Listening to a Cocteau Twins track, it stunned with plenty of shimmer; when pressed into service for a Motörhead song, it delivered an appropriate grind. The bass response is predictably less punchy and wonderful than with the much-larger $300 Megaboom, but the Roll costs just $99 (and you can’t move that kind of air with such a small package). Pair the two and you’ve got the best of both worlds.

The UE Roll comes in a variety of colors with fanciful names: Sugar Plum (purple), Volcano (gray), Atmosphere (royal blue), Piñata (pink with light blue design), Reef (blue with green) and Sriracha (orange with red) — told you it was hot. The flip side of each speaker is a different color, with that bungee providing a contrasting color.

The speaker is IPX7 rated, which means you can take in in the shower or splash it at the pool, and UE says the Roll offers 65-foot wireless range and nine-hour battery life (seems about right to us, although our tests were less than rigorous, it being almost summertime and all).

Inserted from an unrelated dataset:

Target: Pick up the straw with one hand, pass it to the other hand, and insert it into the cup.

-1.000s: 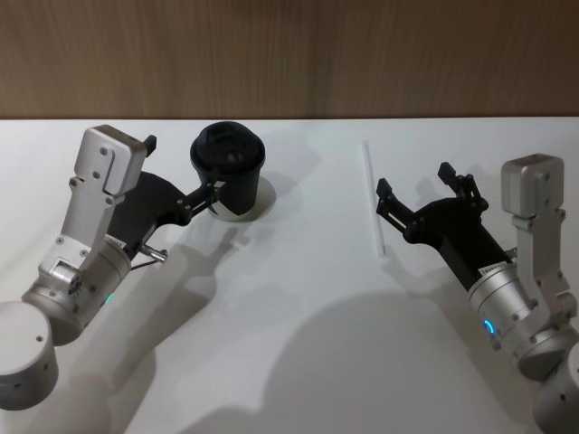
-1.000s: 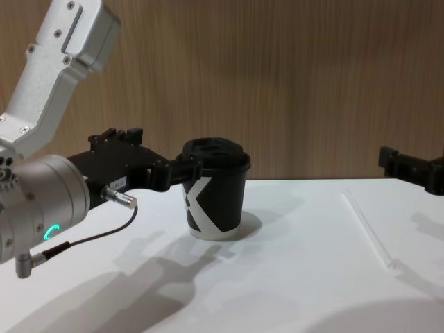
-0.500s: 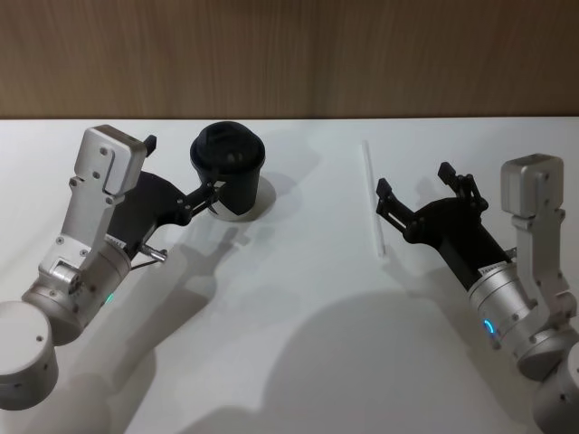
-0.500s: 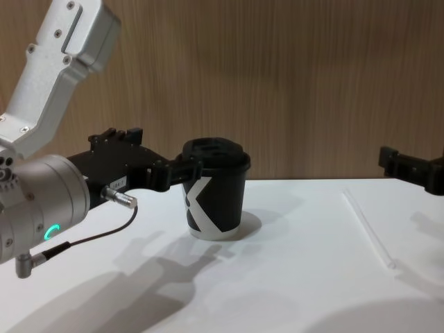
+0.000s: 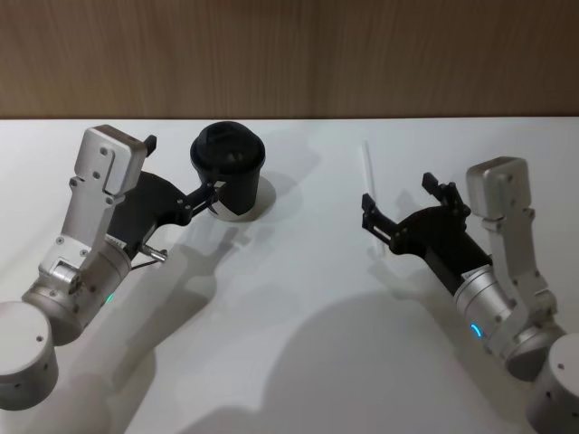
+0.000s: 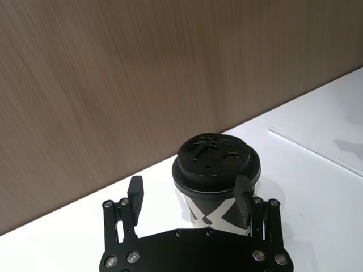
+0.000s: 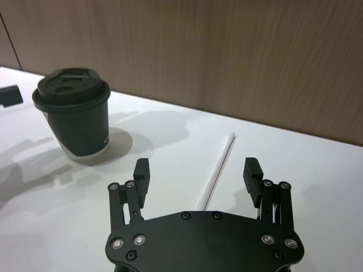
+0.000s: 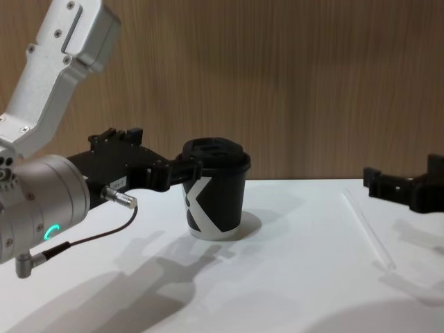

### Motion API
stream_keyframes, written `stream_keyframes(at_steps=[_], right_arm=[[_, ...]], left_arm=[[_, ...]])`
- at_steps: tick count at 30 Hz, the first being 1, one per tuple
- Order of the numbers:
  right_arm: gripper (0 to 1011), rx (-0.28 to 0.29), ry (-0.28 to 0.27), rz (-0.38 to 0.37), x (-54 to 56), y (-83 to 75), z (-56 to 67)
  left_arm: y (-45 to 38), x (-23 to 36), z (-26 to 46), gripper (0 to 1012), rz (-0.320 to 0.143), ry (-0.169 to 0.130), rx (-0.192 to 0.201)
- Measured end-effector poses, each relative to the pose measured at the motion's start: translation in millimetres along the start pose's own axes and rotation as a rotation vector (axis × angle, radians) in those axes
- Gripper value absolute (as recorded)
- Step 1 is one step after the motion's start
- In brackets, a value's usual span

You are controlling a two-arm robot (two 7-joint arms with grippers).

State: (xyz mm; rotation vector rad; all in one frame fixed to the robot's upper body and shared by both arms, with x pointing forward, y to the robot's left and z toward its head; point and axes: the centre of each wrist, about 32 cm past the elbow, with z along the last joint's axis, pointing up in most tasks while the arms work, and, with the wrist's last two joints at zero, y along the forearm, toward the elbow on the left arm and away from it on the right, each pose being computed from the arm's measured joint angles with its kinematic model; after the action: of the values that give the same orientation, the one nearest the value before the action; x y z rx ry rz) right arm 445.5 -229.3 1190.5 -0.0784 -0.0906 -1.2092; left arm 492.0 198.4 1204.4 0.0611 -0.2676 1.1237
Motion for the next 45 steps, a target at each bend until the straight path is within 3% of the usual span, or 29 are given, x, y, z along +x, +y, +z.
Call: stream_keyframes(at_steps=[18, 45], right_arm=[[1001, -0.127, -0.016, -0.017, -7.2, 7.8, -2.6], [1001, -0.205, -0.011, -0.045, -4.0, 30.3, -9.4]], left_arm=[[0.0, 0.0, 0.0, 1002, 0.000, 0.000, 0.000], [0.0, 0.0, 0.0, 1003, 0.000, 0.000, 0.000]])
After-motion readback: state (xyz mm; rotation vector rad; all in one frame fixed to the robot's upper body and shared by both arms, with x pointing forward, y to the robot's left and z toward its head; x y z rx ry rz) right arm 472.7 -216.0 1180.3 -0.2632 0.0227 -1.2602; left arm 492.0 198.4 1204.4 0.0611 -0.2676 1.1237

The only bummer? It uses a micro USB port to charge rather than a reversible Lightning cable that makes plugging things in easier (especially after slamming a couple Coronas by the pool).

Why no Lightning, which is clearly easier to deal with?

“You have to pay a tax to Apple, which is really expensive,” Dooley said. “Plus, it’s not necessarily a good thing for our Android customers.”

Point taken.

A final note on the Roll’s packaging. While the Megaboom’s tubular box took design cues from fancy Scotch bottles, the Roll comes folded in a package modeled after butcher’s paper. The meaty little speaker gets wrapped up like a flattened filet mignon. UE hired origami specialists to craft the packaging, which folds out into a poster — with each Roll color having a unique drawing on the inside.

“It’s either ready to recycle or ready to hang on your wall,” Dooley said.

A colorful bungee cord dominates the flip side of the UE Roll.
A colorful bungee cord dominates the flip side of the UE Roll.